Detailed Description of the Invention

[0001]

BACKGROUND OF THE INVENTION 1. Field of the Invention The present invention relates to a particle size distribution measuring device such as a laser diffraction / scattering type particle size distribution measuring device for measuring the particle size distribution of powder particles.

[0002]

2. Description of the Related Art Conventionally, in a laser diffraction / scattering type particle size distribution measuring apparatus, a sample liquid to be measured is mixed and stirred in a dispersion medium to generate a sample liquid, and the sample liquid is circulated in a circulation system including cells. In this state, there is a particle size distribution measuring device for measuring the particle size distribution of a sample to be measured by measuring the intensity of transmitted light and scattered light generated when the cell is irradiated with light. A general particle size distribution measuring device is configured so that the sample liquid after the measurement is discharged as a waste liquid and is not left in the circulation system.

[0003]

However, some of the samples to be measured may contain heavy metals such as lead, which is an environmental pollutant, and it is not possible to directly discharge the sample liquid containing such samples to be measured. However, there was a problem from the viewpoint of preventing environmental pollution. Moreover, not only the precious metals such as gold and platinum, but also important samples related to trade secrets may be contained in the sample to be measured,
In some cases, the dispersion medium also contains a substance that may pollute the environment, such as an organic solvent.

Therefore, the operator once collects the discharged sample liquid using a plastic container or the like and then filters it to take out the sample to be measured from the collected sample liquid or to collect the sample to be measured. The removed dispersion medium such as the organic solvent was sometimes collected. However, in this case, there is a problem that extra time and labor are required for the recovery work, and a troublesome waste liquid treatment needs to be performed in order to reliably recover the sample to be measured and the dispersion medium.

According to the present invention, in a laser diffraction / scattering type particle size distribution measuring apparatus, a discharged sample liquid is separated into a dispersion medium and a measurement target sample, and the measurement target sample and the dispersion medium causing environmental pollution are removed from the waste liquid. Alternatively, it is an object of the present invention to provide a particle size distribution measuring device capable of recovering a valuable sample to be measured from a waste liquid.

[0006]

In order to achieve the above object, the particle size distribution measuring apparatus of the present invention comprises mixing and stirring a sample to be measured with a dispersion medium to generate a sample liquid, and irradiating the sample liquid with light. In a particle size distribution measuring device that measures the particle size distribution of the sample to be measured by measuring the intensity of transmitted light and scattered light generated when the dispersion liquid and the object to be measured are in the flow path for discharging the sample liquid after measurement. A feature is that a waste liquid processing section for separating the sample is provided. (Claim 1)

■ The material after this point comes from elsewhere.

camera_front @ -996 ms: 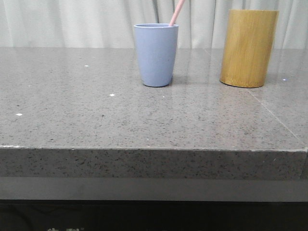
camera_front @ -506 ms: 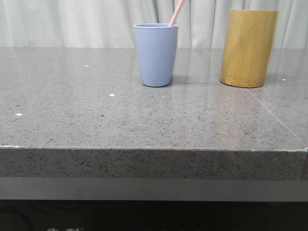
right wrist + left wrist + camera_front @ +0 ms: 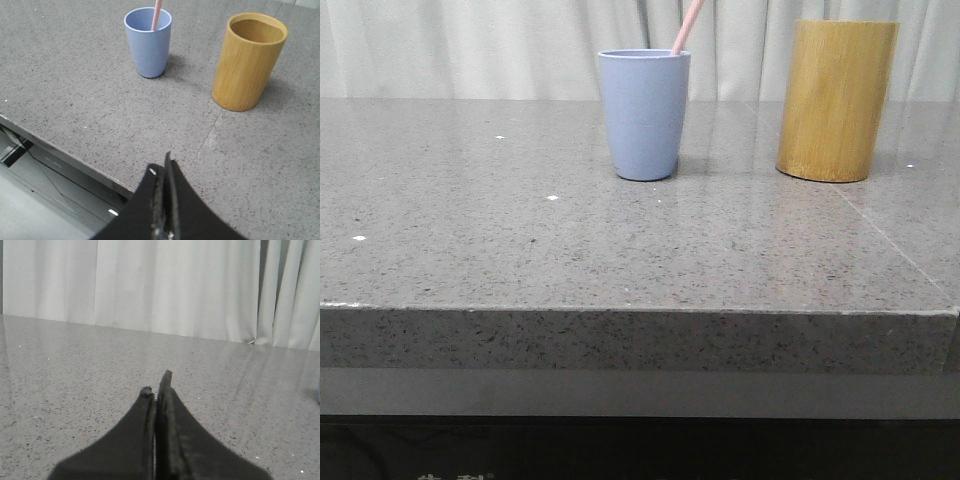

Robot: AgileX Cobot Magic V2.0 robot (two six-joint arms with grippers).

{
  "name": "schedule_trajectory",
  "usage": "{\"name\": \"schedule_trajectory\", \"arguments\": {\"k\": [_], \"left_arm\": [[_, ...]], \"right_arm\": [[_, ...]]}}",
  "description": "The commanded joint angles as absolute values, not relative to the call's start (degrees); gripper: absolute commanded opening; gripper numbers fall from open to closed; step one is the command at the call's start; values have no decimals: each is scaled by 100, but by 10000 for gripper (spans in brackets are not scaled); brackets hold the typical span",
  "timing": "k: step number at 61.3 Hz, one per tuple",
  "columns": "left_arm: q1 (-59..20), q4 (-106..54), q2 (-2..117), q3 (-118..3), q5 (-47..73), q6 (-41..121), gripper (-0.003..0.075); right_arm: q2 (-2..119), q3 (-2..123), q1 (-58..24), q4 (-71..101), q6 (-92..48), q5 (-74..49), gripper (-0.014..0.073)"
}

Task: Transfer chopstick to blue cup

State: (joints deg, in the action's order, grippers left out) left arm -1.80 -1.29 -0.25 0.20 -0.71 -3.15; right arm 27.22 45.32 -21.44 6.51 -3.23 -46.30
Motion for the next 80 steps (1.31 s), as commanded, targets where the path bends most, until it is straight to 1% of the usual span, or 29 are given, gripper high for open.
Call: {"name": "schedule_trajectory", "arguments": {"k": [1,6,12,19,24,35,42,53,80], "left_arm": [[-176,-122,-157,85,-517,-354,-19],[-176,-122,-157,85,-517,-354,-19],[-176,-122,-157,85,-517,-354,-19],[-176,-122,-157,85,-517,-354,-19],[-176,-122,-157,85,-517,-354,-19],[-176,-122,-157,85,-517,-354,-19],[-176,-122,-157,85,-517,-354,-19],[-176,-122,-157,85,-517,-354,-19],[-176,-122,-157,85,-517,-354,-19]], "right_arm": [[2491,4374,-1755,460,-358,-3810,-117],[2104,3822,-1235,429,-364,-3061,-117],[1483,2823,-703,385,-363,-1815,-117],[808,1724,-386,391,-363,-711,-117],[387,1026,-255,472,-363,-361,-117],[-152,238,-51,762,-363,-275,-117],[-180,-144,-13,762,-363,106,-117],[-180,-132,-13,515,-363,138,-117],[-180,-132,4,521,-363,341,-117]]}}
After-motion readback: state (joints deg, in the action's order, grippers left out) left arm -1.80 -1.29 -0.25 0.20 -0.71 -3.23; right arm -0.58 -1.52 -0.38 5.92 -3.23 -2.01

In the particle size distribution measuring apparatus, since the dispersion medium and the sample to be measured can be separated by the waste liquid processing section provided in the flow path for flowing the sample liquid as the waste liquid, by storing the separated dispersion medium. The dispersion medium can be recovered very easily. Further, the separated sample to be measured can be similarly easily recovered.

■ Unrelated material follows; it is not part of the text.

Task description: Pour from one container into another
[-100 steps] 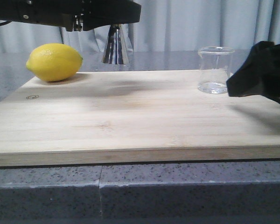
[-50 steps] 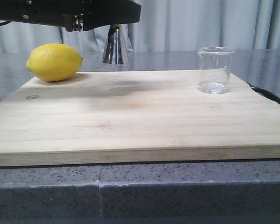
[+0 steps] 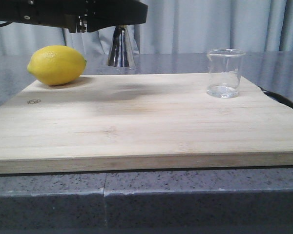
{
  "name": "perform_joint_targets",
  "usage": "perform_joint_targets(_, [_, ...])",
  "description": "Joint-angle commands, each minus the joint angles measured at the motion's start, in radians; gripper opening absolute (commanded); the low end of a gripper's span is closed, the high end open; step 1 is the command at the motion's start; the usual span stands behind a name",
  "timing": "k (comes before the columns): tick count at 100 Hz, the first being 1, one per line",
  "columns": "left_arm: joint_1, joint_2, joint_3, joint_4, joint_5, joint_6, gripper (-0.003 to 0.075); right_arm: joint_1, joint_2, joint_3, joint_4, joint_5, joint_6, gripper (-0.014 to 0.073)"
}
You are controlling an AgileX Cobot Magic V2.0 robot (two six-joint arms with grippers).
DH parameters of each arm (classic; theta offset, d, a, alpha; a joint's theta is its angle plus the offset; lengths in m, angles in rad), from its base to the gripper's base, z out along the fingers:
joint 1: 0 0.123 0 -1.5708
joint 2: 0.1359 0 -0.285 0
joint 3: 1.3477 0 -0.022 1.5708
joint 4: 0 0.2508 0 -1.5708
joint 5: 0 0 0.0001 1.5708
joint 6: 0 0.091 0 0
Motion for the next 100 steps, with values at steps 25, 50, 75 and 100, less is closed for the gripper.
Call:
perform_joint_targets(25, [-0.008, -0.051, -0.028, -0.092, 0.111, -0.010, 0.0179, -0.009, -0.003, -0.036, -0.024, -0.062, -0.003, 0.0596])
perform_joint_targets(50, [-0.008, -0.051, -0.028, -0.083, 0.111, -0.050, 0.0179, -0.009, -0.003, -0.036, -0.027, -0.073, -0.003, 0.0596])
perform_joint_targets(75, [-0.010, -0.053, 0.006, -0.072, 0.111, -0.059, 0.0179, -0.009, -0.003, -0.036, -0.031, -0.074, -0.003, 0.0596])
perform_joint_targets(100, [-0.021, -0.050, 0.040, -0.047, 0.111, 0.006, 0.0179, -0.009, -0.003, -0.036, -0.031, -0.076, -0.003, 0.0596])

When the waste liquid processing section has a dispersion medium recovery section for recovering the separated dispersion medium and making it reusable (claim 2), by reusing the dispersion medium,
The cost for measuring the particle size distribution can be suppressed. In particular, in the case of a dispersion medium that may adversely affect the environment such as an organic solvent, minimizing its use can contribute to environmental protection.

When the waste liquid treatment section has a measurement object sample recovery section for recovering the separated measurement object sample (Claim 3), the measurement object sample can be reused. In this case, it can contribute to cost reduction. Further, when the sample to be measured is a compound such as a newly developed drug which is related to trade secrets, the confidentiality can be kept by surely collecting it.
In addition, when the sample to be measured is an environmental pollutant,
By reliably collecting this, it can contribute to environmental protection. Further, the same sample to be measured can be dispersed in different dispersion media for measurement, or can be repeatedly analyzed under various different conditions such as different temperatures and pHs.

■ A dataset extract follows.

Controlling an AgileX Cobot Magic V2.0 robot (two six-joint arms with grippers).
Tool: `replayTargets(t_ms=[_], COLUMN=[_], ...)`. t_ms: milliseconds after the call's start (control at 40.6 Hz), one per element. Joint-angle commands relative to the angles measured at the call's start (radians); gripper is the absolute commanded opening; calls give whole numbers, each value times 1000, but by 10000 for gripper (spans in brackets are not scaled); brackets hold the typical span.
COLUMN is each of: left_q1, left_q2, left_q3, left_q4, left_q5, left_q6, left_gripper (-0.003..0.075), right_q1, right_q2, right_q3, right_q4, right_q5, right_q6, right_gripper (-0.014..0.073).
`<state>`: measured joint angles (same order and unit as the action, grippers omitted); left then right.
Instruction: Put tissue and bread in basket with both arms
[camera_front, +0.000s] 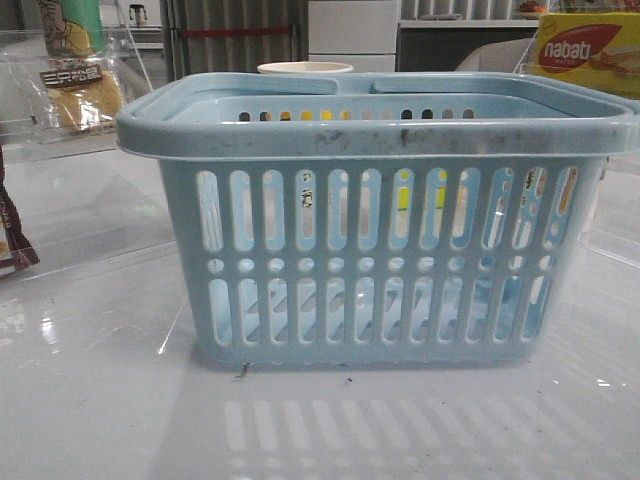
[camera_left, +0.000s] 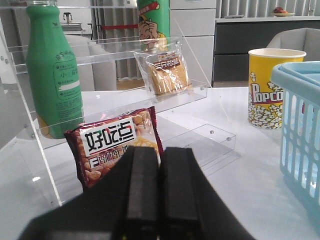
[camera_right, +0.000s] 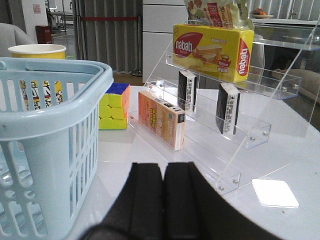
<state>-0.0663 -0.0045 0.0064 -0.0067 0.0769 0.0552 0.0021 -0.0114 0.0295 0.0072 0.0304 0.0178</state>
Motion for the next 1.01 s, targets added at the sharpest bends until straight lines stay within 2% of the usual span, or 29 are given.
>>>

When the waste liquid treating section has a filter having a finer mesh than the sample to be measured in order to separate the sample to be measured from the dispersion medium (Claim 4), the sample to be measured can be reliably made with an extremely simple structure. The sample can be separated, and the separated sample to be measured can be collected simultaneously with the replacement of the filter.

[0011]

1 is a diagram showing the overall structure of a laser diffraction / scattering type particle size distribution measuring apparatus 1 according to an embodiment of the present invention, in which 2 is a measuring unit and 3 is this measuring unit 2. Is a processing unit such as a personal computer connected to the communication line.

The measuring unit 2 has, for example, two types of dispersion media 4a, 4
b, an automatic dispersion medium supply unit (hereinafter referred to as a reservoir unit) 4 capable of selectively introducing the cleaning liquid 4c,
It has a sample holder 5 capable of sequentially loading one measurement target sample Sm from a plurality of measurement target samples S _{1 to} Sn. In addition, the measurement unit 2 mixes the measurement target sample Sm with the dispersion media 4a and 4b to generate the sample liquid S.
A pump 7 for circulating the sample solution S, a cell 8 in which the sample solution S is flown, a solenoid valve 9 for draining the sample solution S, and a particle mass for each particle contained in the sample solution S. Ultrasonic generator 10 for preventing the generation of noise
And form a circulation system 11.

Reference numeral 12 is a laser light source for irradiating the cell 8 with laser light, and 13 is a detector 13 for measuring the intensities of the transmitted light Lt and scattered light Ls of the laser light from the laser light source 12, and a plurality of detectors 13 are provided. It is composed of detectors 13a to 13n. Then, the laser light source 12 and the detector 13
Form an optical system 14. In addition, 15 is each detector 1
It is a measurement unit that calculates the particle size distribution of the measurement target sample Sm using the outputs from 3a to 13n.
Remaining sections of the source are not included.